### Task directions
Reproduce the lines of the listing exactly, beginning at the top, until the line with "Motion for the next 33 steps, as" has been reproduced too.
☆ ☆ ☆ ☆ ☆
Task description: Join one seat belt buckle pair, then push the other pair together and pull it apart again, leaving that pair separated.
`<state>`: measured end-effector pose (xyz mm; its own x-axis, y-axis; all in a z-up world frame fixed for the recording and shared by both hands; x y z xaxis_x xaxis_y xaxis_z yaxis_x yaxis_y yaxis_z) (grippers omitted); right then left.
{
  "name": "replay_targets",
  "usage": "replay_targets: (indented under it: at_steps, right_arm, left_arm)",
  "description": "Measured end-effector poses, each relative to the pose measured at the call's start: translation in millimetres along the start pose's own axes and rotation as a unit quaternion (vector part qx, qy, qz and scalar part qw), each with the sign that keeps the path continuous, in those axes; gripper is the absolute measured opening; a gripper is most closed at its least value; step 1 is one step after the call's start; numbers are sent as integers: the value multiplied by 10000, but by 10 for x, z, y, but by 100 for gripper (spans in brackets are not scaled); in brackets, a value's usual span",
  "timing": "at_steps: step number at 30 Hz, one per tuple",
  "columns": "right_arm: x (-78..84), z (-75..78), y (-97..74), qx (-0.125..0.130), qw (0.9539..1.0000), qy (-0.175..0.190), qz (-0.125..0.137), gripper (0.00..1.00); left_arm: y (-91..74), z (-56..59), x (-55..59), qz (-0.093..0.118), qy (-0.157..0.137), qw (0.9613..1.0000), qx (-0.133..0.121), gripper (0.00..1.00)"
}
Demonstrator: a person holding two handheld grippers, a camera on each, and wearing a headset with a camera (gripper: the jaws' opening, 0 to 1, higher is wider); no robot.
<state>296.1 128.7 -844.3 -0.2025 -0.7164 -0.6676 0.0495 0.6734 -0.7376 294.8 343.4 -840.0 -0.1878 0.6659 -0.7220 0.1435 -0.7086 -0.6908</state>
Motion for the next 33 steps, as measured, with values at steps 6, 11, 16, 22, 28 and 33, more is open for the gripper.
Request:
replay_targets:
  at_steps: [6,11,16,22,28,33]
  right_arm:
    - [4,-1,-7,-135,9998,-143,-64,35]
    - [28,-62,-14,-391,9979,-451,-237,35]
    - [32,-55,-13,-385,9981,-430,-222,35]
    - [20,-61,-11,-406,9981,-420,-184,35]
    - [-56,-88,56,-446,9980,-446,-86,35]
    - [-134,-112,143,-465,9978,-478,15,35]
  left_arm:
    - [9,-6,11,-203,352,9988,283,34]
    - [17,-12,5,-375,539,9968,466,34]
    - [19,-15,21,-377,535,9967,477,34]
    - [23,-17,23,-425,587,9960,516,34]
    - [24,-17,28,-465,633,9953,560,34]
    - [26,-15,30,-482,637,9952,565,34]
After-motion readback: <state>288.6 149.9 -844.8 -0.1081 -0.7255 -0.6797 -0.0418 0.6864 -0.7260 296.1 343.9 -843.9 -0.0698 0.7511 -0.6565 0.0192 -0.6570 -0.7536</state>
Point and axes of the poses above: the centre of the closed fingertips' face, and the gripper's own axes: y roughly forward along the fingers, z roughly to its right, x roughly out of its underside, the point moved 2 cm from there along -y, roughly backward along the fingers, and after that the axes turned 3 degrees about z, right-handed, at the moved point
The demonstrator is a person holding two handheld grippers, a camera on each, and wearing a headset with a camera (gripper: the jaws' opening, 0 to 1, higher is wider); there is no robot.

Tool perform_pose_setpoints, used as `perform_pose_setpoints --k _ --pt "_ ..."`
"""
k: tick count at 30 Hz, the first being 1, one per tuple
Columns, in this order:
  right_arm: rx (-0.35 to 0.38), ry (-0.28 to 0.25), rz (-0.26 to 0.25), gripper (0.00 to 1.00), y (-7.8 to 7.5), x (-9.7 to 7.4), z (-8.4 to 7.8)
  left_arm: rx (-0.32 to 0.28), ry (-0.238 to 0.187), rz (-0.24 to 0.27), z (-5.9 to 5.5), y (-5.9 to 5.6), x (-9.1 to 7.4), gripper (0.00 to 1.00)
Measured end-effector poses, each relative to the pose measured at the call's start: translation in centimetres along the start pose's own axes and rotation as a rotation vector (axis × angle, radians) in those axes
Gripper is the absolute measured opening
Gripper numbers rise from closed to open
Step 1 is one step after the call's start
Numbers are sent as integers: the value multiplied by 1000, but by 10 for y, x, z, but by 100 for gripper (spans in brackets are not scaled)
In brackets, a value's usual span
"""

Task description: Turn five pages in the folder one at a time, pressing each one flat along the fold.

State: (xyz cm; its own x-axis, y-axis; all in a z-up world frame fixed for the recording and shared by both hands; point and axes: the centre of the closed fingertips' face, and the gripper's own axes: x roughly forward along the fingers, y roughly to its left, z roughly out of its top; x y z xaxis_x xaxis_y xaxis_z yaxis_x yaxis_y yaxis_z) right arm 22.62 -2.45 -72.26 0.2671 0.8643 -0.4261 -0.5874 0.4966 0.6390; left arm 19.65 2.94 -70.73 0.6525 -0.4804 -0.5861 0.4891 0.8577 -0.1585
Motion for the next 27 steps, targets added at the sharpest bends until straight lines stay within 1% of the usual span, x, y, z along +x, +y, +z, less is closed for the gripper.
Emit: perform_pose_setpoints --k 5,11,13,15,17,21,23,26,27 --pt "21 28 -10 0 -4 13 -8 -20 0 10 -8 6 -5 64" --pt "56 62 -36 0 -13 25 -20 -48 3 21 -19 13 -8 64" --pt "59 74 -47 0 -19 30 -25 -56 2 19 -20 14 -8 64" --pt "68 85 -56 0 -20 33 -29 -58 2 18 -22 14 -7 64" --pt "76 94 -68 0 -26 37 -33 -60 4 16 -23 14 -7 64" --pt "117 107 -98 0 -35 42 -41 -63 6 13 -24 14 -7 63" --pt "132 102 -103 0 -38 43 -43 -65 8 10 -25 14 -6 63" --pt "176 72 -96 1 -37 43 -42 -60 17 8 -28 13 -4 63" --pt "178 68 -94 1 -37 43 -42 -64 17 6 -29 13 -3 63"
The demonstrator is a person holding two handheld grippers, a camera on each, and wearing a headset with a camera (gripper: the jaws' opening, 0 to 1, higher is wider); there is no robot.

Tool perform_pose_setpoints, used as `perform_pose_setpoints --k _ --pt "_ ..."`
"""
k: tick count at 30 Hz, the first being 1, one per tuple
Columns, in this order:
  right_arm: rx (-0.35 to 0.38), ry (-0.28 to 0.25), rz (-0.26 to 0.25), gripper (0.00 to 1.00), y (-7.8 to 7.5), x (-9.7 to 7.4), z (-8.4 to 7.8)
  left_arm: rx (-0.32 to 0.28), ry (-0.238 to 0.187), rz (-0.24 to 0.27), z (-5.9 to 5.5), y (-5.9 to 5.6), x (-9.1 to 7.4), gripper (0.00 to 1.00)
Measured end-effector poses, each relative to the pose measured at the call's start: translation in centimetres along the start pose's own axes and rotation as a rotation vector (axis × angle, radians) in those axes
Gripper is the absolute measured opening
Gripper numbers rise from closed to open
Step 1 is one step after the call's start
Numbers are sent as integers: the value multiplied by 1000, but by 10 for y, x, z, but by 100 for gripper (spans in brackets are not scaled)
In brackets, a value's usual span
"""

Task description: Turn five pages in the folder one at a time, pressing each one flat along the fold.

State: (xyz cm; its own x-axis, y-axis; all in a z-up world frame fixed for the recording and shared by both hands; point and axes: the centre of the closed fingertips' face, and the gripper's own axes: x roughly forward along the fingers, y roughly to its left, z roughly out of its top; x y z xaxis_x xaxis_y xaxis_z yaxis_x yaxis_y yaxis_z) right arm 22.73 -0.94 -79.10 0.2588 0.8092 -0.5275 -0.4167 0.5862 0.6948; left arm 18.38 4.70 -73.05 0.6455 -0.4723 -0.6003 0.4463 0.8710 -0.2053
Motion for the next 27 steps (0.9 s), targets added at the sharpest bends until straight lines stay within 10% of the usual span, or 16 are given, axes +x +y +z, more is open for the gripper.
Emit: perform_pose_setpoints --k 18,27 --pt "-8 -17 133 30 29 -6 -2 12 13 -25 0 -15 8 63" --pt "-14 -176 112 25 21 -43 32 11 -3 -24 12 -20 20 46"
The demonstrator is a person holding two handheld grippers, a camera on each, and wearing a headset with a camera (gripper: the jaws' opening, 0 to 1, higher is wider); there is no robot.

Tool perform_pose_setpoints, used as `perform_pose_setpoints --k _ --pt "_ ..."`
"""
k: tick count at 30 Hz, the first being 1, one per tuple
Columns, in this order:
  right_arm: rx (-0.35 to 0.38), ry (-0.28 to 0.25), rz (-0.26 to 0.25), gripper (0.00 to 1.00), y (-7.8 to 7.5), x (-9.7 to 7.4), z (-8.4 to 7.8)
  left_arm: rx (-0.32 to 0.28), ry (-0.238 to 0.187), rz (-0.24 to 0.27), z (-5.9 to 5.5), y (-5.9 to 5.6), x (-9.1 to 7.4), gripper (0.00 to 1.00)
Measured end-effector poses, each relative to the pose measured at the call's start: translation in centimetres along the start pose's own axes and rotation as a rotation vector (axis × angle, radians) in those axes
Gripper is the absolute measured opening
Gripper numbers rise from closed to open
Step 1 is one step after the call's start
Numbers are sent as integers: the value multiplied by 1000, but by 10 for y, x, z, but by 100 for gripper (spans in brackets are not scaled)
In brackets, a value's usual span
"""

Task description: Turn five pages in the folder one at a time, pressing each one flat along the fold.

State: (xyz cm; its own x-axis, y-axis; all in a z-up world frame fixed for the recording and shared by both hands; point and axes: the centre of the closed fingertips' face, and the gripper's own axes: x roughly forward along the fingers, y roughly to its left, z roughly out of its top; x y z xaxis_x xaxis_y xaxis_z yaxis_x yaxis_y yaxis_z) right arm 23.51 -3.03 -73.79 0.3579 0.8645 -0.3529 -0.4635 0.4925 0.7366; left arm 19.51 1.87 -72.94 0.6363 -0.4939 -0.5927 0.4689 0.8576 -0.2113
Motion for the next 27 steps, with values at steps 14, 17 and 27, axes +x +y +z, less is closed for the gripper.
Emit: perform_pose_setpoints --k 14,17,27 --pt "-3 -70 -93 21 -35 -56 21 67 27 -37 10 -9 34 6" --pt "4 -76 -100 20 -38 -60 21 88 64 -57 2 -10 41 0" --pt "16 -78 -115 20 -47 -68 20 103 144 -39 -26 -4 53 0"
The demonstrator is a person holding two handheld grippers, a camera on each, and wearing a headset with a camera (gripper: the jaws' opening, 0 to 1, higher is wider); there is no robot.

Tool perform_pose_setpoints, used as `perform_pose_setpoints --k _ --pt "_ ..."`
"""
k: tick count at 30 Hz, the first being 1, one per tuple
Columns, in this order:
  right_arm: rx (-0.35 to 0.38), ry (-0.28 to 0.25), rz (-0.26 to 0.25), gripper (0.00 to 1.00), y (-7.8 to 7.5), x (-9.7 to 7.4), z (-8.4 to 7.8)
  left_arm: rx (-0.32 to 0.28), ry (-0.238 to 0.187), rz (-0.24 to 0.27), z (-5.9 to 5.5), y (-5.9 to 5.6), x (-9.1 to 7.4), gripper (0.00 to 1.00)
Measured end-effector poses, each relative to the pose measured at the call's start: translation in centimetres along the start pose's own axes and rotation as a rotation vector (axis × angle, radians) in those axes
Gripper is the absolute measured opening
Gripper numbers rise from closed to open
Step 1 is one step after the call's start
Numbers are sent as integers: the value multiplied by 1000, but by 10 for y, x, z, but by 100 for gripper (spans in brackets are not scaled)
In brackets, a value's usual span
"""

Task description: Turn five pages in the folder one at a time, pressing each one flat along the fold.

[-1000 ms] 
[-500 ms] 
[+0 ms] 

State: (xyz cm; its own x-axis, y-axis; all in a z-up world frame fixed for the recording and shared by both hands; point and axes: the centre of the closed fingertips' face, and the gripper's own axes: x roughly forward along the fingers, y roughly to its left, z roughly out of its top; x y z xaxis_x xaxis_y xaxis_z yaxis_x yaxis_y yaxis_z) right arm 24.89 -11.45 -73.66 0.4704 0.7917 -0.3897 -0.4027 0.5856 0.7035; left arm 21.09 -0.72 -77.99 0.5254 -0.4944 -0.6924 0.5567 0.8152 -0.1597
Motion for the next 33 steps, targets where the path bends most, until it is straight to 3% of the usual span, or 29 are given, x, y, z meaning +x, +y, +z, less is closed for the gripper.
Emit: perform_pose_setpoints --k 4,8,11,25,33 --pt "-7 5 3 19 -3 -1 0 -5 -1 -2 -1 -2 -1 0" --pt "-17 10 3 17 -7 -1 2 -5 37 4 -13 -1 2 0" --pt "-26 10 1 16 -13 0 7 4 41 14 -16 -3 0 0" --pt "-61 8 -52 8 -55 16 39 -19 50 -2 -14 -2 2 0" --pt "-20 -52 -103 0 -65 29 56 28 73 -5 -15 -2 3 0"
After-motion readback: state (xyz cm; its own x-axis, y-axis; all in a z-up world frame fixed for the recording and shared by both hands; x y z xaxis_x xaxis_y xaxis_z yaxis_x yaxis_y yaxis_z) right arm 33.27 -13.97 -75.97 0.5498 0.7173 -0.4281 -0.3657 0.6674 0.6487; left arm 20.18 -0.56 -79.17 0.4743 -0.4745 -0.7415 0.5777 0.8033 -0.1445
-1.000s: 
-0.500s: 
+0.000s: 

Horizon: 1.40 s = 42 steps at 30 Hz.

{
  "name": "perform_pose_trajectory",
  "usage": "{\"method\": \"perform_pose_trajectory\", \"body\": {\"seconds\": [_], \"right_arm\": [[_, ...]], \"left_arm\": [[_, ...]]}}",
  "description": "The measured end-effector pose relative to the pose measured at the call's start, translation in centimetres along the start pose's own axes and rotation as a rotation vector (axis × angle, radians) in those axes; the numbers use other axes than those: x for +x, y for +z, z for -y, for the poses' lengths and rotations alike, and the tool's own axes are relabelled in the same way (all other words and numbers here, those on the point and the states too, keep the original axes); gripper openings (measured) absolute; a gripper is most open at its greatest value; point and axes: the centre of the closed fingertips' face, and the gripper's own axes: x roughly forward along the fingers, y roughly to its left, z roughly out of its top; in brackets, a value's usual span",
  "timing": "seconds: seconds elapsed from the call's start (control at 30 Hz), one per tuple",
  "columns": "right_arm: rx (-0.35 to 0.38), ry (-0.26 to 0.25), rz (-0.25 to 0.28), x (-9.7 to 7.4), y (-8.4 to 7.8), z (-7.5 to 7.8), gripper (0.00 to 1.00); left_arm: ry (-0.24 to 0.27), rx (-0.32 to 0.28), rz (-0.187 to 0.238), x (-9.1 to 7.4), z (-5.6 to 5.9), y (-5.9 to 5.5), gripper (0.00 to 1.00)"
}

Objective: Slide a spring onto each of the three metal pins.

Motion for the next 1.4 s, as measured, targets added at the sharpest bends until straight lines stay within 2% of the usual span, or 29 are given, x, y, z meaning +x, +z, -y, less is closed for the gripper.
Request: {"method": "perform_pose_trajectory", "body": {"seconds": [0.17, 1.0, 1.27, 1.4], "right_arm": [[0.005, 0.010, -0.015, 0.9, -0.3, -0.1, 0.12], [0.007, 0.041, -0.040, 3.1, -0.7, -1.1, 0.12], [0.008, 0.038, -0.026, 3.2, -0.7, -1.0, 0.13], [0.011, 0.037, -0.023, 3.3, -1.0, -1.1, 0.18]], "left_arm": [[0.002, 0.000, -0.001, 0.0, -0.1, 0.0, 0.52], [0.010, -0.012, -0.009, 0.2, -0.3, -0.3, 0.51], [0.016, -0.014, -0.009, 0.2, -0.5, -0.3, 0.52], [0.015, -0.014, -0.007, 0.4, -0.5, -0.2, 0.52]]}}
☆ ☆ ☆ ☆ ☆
### Response box
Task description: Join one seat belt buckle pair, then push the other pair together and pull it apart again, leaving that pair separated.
`<state>`: measured end-effector pose (xyz mm; its own x-axis, y-axis; all in a z-up world frame fixed for the recording and shared by both hands; x y z xaxis_x xaxis_y xaxis_z yaxis_x yaxis_y yaxis_z) (grippers omitted); right then left.
{
  "name": "replay_targets",
  "usage": "replay_targets: (indented under it: at_steps, right_arm, left_arm)",
  "description": "Measured end-effector poses, each relative to the pose measured at the call's start: translation in millimetres along the start pose's own axes and rotation as a unit quaternion (vector part qx, qy, qz and scalar part qw), each with the sign that keeps the path continuous, in those axes; gripper is the absolute measured opening; a gripper is most closed at its least value; step 1 is one step after the call's start; numbers are sent as integers: the value multiplied by 10000, but by 10 for x, z, y, but by 100 for gripper (spans in brackets are not scaled); in brackets, a value's usual span",
  "timing": "at_steps: step number at 30 Hz, one per tuple",
  "columns": "right_arm: x (-78..84), z (-75..78), y (-97..74), qx (-0.125..0.130), qw (0.9539..1.0000), qy (-0.175..0.190), qz (-0.125..0.137), gripper (0.00..1.00); left_arm: y (-91..74), z (-56..59), x (-55..59), qz (-0.093..0.118), qy (-0.157..0.137), qw (0.9613..1.0000), qx (-0.133..0.121), gripper (0.00..1.00)"
}
Demonstrator: a person holding two handheld grippers, a camera on each, and wearing a headset with a camera (gripper: the jaws' opening, 0 to 1, higher is wider); no robot.
<state>296.1 128.7 -844.3 -0.2025 -0.7164 -0.6676 0.0495 0.6734 -0.7376 294.8 343.4 -840.0 -0.1878 0.6659 -0.7220 0.1435 -0.7086 -0.6908</state>
Motion for the next 33 steps, as measured, with values at steps 6, 11, 16, 22, 28 and 33, more is open for the gripper.

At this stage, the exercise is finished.